Reputation: 756
The input dataframe is in the form below:
df1 = pd.DataFrame(
{
"A": ["A0", "A0", "A0", "A3"],
"B": ["B0", "B1", "B2", "B3"],
"C": ["C0", "C1", "C2", "C3"],
"D": ["D0", "D1", "D2", "D3"],
},
index=[0, 1, 2, 3])
I want to transform this table in a way that if there are multiple rows with similar values in column A, the extra rows become new columns.
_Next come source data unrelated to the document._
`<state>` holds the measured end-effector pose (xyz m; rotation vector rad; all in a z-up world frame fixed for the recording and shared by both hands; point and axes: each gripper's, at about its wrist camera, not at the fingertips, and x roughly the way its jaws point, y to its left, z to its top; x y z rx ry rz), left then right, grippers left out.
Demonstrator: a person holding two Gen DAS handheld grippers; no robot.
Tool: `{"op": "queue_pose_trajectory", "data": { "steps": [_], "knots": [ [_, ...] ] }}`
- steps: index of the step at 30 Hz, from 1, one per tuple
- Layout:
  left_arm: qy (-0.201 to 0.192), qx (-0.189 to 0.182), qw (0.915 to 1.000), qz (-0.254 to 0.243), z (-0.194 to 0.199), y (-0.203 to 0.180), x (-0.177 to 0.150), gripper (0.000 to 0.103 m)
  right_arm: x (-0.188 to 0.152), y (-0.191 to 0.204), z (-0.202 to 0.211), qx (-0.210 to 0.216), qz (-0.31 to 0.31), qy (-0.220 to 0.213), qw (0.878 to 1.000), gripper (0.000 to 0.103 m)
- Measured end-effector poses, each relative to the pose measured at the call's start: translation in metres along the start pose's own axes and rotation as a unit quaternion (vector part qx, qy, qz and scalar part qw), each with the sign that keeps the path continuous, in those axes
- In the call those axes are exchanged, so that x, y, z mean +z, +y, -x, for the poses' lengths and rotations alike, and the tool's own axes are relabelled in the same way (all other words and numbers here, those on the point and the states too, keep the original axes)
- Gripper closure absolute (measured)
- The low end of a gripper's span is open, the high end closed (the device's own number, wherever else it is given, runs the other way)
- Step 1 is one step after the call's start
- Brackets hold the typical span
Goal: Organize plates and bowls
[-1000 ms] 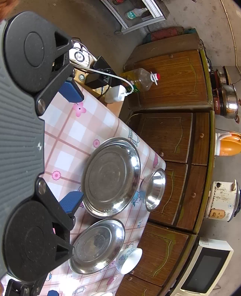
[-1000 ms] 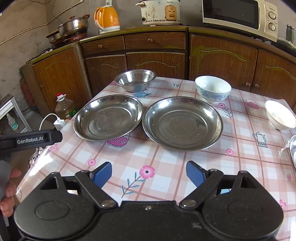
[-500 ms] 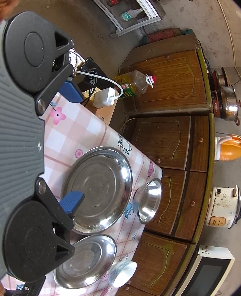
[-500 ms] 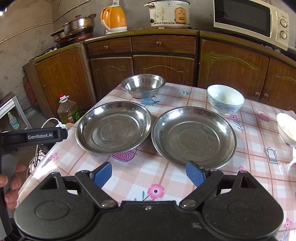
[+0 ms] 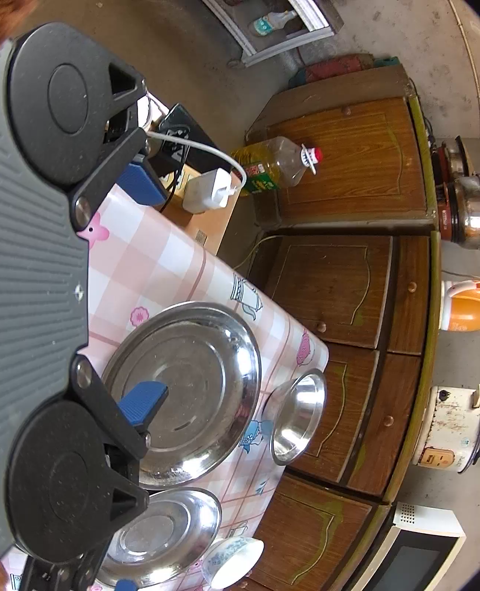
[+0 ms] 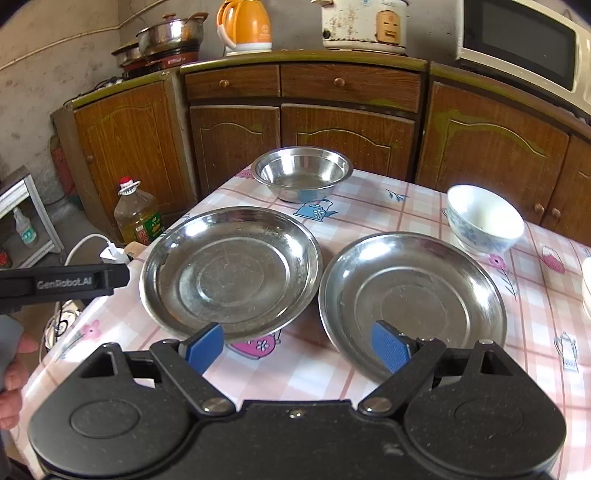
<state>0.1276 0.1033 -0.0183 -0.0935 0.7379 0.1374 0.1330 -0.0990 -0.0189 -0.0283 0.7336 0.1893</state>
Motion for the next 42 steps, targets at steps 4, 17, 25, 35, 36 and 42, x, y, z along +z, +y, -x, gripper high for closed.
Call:
{"op": "queue_pose_trajectory", "data": {
  "steps": [4,17,25,35,36,42],
  "knots": [
    [0.001,0.006,1.0,-0.007,-0.006,-0.002,0.003,0.0,0.009,-0.001,-0.015,0.005,0.014,0.004,1.0,0.0],
    [0.019,0.014,0.9997,-0.007,-0.027,-0.001,0.01,0.0,0.032,-0.007,-0.057,0.035,0.075,0.012,0.996,0.0],
    [0.027,0.008,0.9996,0.0,-0.037,-0.005,0.014,0.0,0.047,-0.006,-0.088,0.057,0.13,0.022,0.99,0.0],
    [0.042,0.014,0.9989,0.013,-0.051,-0.004,0.017,0.002,0.069,-0.015,-0.122,0.078,0.136,0.03,0.987,0.0],
    [0.044,0.014,0.9988,0.014,-0.053,-0.005,0.017,0.002,0.07,-0.014,-0.125,0.079,0.141,0.031,0.986,0.0],
    [0.055,0.014,0.998,0.028,-0.062,-0.004,0.019,0.005,0.073,-0.013,-0.143,0.077,0.152,0.03,0.985,0.0]
  ]
}}
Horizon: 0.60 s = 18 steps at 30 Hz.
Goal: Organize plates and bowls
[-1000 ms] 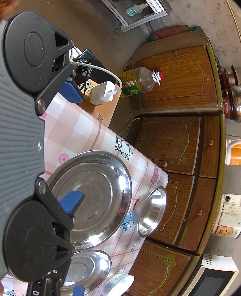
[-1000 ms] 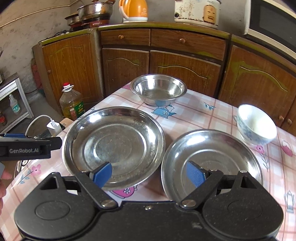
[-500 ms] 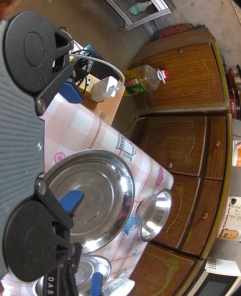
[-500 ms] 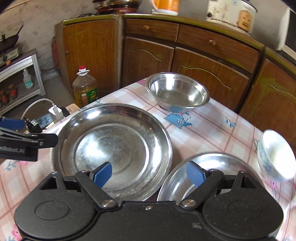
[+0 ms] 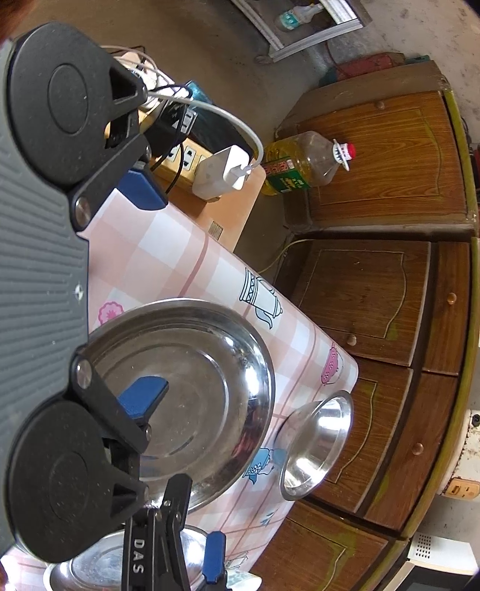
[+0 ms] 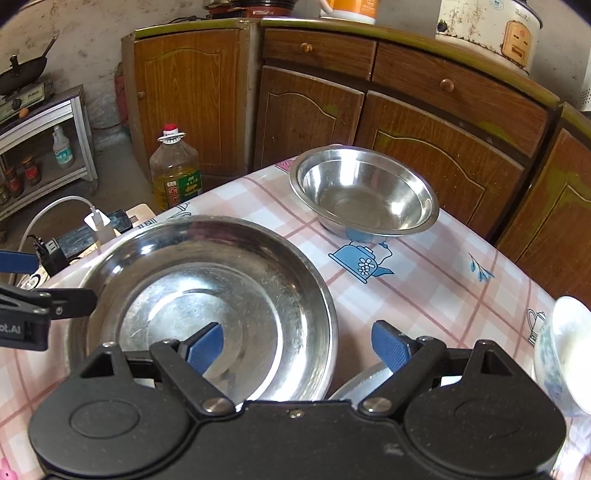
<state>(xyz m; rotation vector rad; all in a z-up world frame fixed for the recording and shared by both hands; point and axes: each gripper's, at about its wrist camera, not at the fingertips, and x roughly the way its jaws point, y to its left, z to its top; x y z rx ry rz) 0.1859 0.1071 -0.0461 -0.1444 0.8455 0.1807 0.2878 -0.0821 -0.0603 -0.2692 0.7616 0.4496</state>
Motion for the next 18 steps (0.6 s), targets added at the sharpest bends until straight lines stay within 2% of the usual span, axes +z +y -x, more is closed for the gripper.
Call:
{"op": "queue_pose_trajectory", "data": {
  "steps": [4,11,12,13,15,16,18],
  "knots": [
    [0.01,-0.005,0.9999,0.005,-0.007,0.0,0.001,0.015,0.001,-0.006,-0.009,0.0,-0.01,-0.001,1.0,0.0],
    [0.02,-0.008,0.9997,-0.01,-0.016,-0.007,0.002,0.04,-0.003,-0.009,-0.022,0.02,-0.006,0.005,1.0,0.002],
    [0.021,-0.007,0.9997,-0.012,-0.017,-0.007,0.002,0.043,-0.003,-0.01,-0.024,0.027,-0.011,0.006,1.0,0.006],
    [0.023,-0.007,0.9996,-0.012,-0.019,-0.008,0.002,0.05,-0.004,-0.011,-0.025,0.035,-0.017,0.008,0.999,0.01],
    [0.033,-0.01,0.9994,-0.006,-0.023,-0.006,0.002,0.059,-0.007,-0.01,-0.027,0.047,-0.029,0.012,0.998,0.031],
    [0.034,-0.013,0.9993,-0.002,-0.024,-0.005,0.003,0.065,-0.008,-0.009,-0.027,0.038,-0.029,0.009,0.999,0.037],
    [0.032,-0.015,0.9994,-0.002,-0.024,-0.005,0.003,0.075,-0.01,-0.009,-0.024,0.032,-0.036,0.002,0.999,0.054]
  ]
}}
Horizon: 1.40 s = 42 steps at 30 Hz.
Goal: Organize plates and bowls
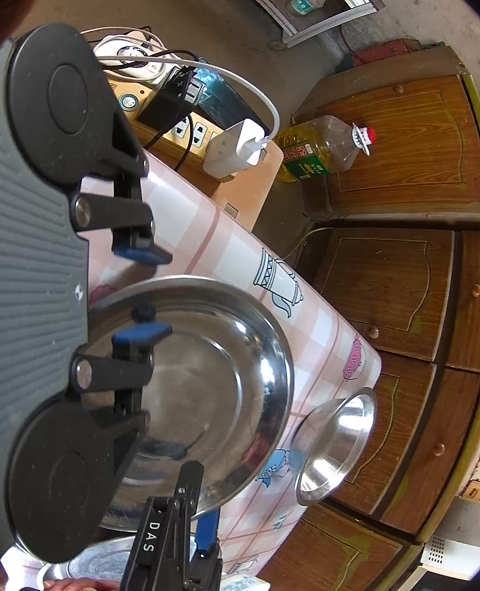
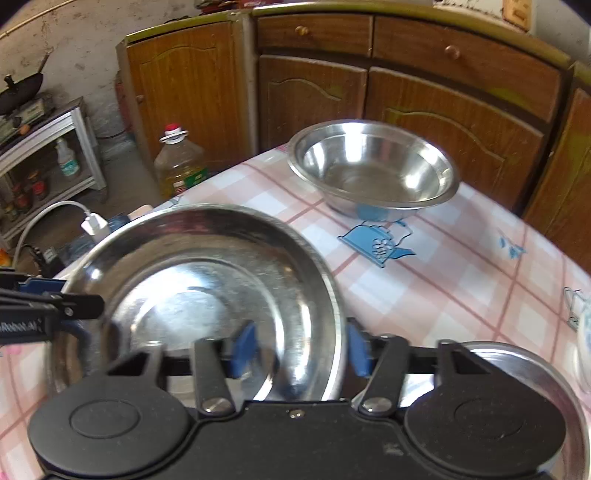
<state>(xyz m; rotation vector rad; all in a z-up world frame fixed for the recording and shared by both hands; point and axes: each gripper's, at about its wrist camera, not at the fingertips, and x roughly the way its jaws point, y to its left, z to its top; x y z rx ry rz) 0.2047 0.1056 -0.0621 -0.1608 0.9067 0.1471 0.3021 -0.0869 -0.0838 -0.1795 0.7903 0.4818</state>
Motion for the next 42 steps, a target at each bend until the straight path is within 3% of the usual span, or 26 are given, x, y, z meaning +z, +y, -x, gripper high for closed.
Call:
{"op": "queue_pose_trajectory", "data": {
  "steps": [2,6,23,42],
  "knots": [
    [-0.002,0.005,1.0,0.0,0.0,-0.001,0.0,0.078,0.0,-0.002,0.002,-0.005,-0.015,-0.002,1.0,0.063],
    [-0.008,0.007,0.9999,0.005,0.004,0.0,0.001,0.083,-0.006,-0.002,0.008,-0.014,-0.015,-0.004,1.0,0.071],
    [-0.069,0.002,0.9971,-0.031,0.038,-0.009,-0.004,0.083,-0.028,0.015,0.071,-0.044,-0.044,-0.031,0.998,0.071],
    [-0.09,-0.017,0.9946,-0.048,0.075,0.003,-0.032,0.082,-0.052,0.054,0.134,-0.075,-0.075,-0.057,0.993,0.071]
  ]
}}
The expected table would be:
df2 = pd.DataFrame(
{
"A": ["A0", "A3"],
"B": ["B0", "B3"],
"C": ["C0", "C3"],
"D": ["D0", "D3"],
"new_B": ["B1", "NaN"],
"new_C": ["C1", "NaN"],
"new_D": ["D1", "NaN"],
"new_B_2": ["B2", "NaN"],
"new_C_2": ["C2", "NaN"],
"new_D_2": ["D2","NaN"],
},
index=[0, 1])
A unique value in column A might be repeated at most 5 times.
Upvotes: 3
Views: 88
Reputation: 1804
If you want to use less pandas, you can go by this
def func(df, col_names):
vals = df.values.ravel().tolist() # get all the values under the group
vals += [np.nan] * (len(col_names)-len(vals)) # populate missing vals with nans
return pd.Series(vals, index = col_names)
df1 = df1.set_index('A')
grp_by = df1.groupby(level=0)
max_grp_by_size = grp_by.size().max() # max group size for getting the new columns
col_names = df1.columns.values.tolist()
new_col_names = col_names + [f'new_{c}_{i}'
for i in range(1, max_grp_by_size) for c in col_names]
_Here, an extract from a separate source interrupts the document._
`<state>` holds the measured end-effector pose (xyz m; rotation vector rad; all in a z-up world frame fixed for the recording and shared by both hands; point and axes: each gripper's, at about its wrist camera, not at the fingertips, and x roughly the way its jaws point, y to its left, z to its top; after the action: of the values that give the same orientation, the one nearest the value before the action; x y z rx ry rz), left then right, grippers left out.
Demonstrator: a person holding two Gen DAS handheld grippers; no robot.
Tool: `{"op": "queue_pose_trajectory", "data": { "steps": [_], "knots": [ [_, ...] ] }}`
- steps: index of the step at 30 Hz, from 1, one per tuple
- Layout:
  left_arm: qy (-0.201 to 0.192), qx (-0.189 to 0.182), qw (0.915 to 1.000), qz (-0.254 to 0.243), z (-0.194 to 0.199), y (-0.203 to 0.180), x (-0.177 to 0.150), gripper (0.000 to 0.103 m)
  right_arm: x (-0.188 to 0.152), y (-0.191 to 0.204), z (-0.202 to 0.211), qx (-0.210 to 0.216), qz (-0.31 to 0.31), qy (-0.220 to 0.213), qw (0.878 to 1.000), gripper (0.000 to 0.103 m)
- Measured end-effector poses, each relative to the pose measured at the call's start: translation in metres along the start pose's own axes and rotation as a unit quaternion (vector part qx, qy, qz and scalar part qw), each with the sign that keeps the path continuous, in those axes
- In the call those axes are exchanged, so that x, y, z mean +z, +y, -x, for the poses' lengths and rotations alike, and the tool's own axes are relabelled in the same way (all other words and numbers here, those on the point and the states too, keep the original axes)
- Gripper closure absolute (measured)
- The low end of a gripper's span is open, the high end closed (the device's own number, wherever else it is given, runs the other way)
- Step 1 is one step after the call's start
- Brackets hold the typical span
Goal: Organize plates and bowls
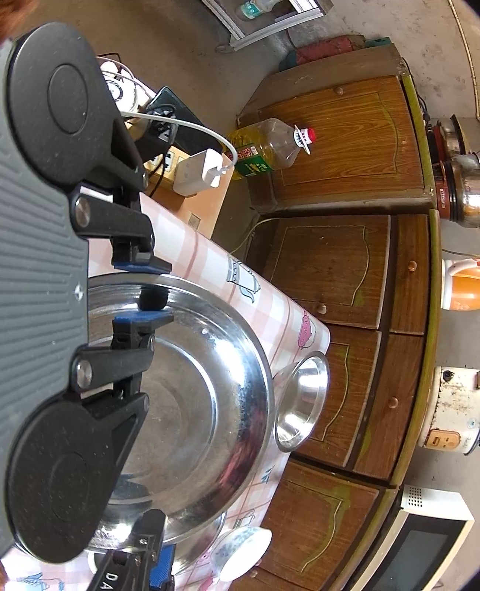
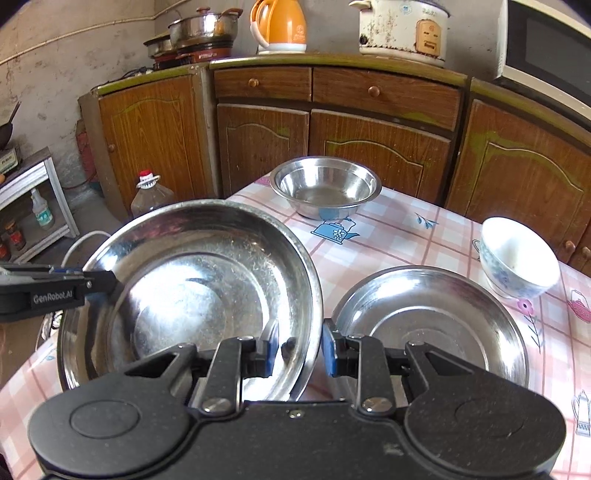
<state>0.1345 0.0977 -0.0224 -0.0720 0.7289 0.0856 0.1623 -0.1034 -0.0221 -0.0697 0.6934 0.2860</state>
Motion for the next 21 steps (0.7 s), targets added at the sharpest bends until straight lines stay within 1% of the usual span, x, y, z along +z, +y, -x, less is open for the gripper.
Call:
{"op": "queue_pose_trajectory", "data": {
  "steps": [11,18,21],
  "knots": [
    [-0.008,-0.008,0.9999,-0.001,0.027,0.005,-0.022,0.081,-0.024,0.015,0.044,-0.004,-0.011,-0.02,1.0,0.071],
    [0.0,-0.023,0.9997,-0.002,0.034,0.003,-0.037,0.081,-0.038,0.013,0.064,-0.005,-0.031,-0.028,0.999,0.071],
    [-0.003,-0.024,0.9996,-0.012,0.039,0.0,-0.042,0.081,-0.044,0.011,0.071,-0.007,-0.035,-0.028,0.999,0.071]
  ]
}}
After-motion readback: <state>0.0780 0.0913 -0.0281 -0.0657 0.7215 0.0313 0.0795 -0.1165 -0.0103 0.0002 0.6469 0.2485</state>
grp_by[col_names].apply(lambda x: func(x, new_col_names))
Upvotes: 0
Reputation: 71689
You can use .cumcount
to create sequential counter per column A
group, then set this counter along with column A
as MultiIndex, followed by .stack
+ .unstack
to reshape
, finally flatten the columns using list comprehension:
df2 = df1.set_index([df1.groupby('A').cumcount(), 'A']).stack().unstack([-1, 0])
df2.columns = [x if y == 0 else f'{x}_{y}' for x, y in df2]
Simplified version of above code if order & formatting of columns does not matter:
df2 = df1.set_index([df1.groupby('A').cumcount().astype(str), 'A']).unstack(0)
df2.columns = df2.columns.map('_'.join)
B C D B_1 C_1 D_1 B_2 C_2 D_2
A
A0 B0 C0 D0 B1 C1 D1 B2 C2 D2
A3 B3 C3 D3 NaN NaN NaN NaN NaN NaN
Upvotes: 4
Reputation: 75080
This is pivot with naming logic for columns which can be handled with an if else in a list comprehension to match the original expected names.
out = (df1.set_index(['A',df1.groupby("A").cumcount()]).unstack()
.sort_index(level=1,axis=1))
out.columns = [a if b ==0 else f"new_{a}" if b==1 else f"new_{a}_{b}"
for a,b in out.columns]
out = out.reset_index()
print(out)
A B C D new_B new_C new_D new_B_2 new_C_2 new_D_2
0 A0 B0 C0 D0 B1 C1 D1 B2 C2 D2
1 A3 B3 C3 D3 NaN NaN NaN NaN NaN NaN
Upvotes: 4